§ EXERCISE AIM
No pictures go into the output, which should consist only of the lines from the first line of the data through the line with "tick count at", copied exactly.

SUPPLIED INFORMATION below:

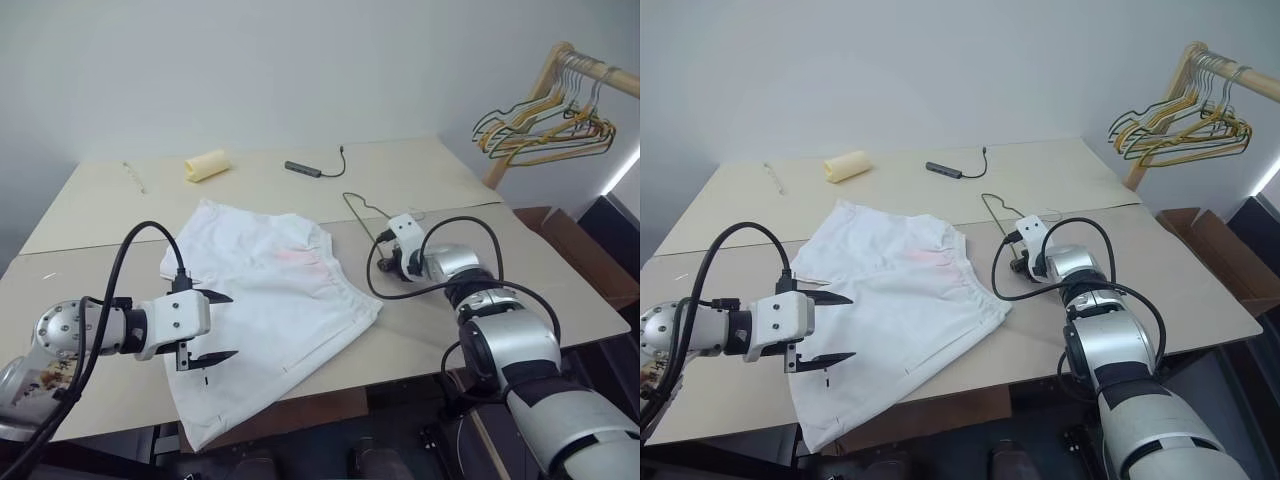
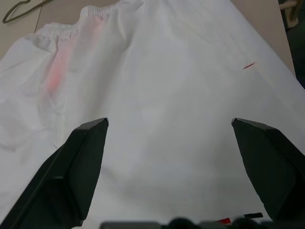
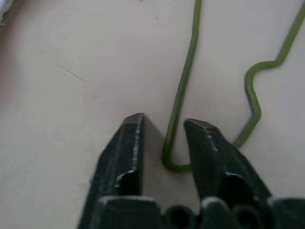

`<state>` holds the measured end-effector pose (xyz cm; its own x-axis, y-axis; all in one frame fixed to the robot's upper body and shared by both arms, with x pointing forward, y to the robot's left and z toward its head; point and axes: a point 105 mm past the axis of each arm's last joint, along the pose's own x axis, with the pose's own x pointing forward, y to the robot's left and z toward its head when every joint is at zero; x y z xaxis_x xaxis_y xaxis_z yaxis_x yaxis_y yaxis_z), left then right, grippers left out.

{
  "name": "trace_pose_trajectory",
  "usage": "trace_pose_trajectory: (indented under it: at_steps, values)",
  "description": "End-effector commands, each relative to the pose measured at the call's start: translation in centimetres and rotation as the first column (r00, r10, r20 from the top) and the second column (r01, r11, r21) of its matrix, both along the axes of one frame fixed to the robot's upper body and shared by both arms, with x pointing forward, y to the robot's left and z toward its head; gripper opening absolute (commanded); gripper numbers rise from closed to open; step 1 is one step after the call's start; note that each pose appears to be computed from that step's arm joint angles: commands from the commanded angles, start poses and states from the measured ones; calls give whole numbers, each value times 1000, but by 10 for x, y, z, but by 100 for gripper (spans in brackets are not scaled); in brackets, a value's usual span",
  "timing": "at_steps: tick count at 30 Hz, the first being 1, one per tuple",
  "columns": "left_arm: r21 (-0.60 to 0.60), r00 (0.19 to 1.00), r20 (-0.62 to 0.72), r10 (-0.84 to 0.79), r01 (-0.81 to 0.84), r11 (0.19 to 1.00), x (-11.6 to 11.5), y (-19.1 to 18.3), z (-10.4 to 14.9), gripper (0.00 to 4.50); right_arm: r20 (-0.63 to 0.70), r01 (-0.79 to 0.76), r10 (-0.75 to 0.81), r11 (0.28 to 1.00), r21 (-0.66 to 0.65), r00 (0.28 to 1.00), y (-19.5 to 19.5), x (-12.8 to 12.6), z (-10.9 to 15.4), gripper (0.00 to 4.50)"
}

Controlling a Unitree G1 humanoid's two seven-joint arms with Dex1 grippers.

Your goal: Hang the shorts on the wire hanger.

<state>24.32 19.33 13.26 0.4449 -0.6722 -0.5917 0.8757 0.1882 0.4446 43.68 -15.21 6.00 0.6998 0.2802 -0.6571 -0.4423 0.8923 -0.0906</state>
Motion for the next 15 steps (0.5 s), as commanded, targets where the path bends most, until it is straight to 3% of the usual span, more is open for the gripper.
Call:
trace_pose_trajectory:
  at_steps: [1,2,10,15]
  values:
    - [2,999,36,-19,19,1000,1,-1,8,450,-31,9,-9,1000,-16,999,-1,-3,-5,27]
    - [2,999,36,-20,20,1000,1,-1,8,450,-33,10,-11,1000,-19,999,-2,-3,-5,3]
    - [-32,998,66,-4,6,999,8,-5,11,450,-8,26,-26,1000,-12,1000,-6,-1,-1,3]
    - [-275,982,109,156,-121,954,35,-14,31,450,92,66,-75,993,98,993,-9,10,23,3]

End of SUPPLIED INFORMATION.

§ ANSWER SECTION
`<state>` holds the measured end-effector pose (xyz cm; its own x-axis, y-axis; all in one frame fixed to the robot's upper body and shared by both arms, with x pointing forward, y to the robot's left and z toward its head; point and axes: a point 105 mm past the axis of each arm's last joint, along the pose's own x axis, with the pose's own x pointing forward, y to the robot's left and z toward its head when every joint is at zero; x y z xaxis_x xaxis_y xaxis_z yaxis_x yaxis_y yaxis_z), left then right, grippers left out.

{
  "name": "trace_pose_trajectory",
  "usage": "trace_pose_trajectory: (indented under it: at_steps, values)",
  "description": "End-effector commands, each relative to the pose measured at the call's start: translation in centimetres and rotation as the first column (r00, r10, r20 from the top) and the second column (r01, r11, r21) of its matrix, both along the axes of one frame fixed to the robot's upper body and shared by both arms, with x pointing forward, y to the robot's left and z toward its head; gripper opening absolute (commanded); gripper numbers rise from closed to open; step 1 is one step after the call's start; note that each pose appears to be computed from that step's arm joint angles: commands from the commanded angles, start poses and states from the measured ones; calls give whole numbers, each value times 1000, but by 10 for x, y, z, but by 100 for gripper (spans in brackets are not scaled); in brackets, a value's usual span",
  "timing": "at_steps: tick count at 30 Hz, the first being 1, one per tuple",

The required output has been supplied.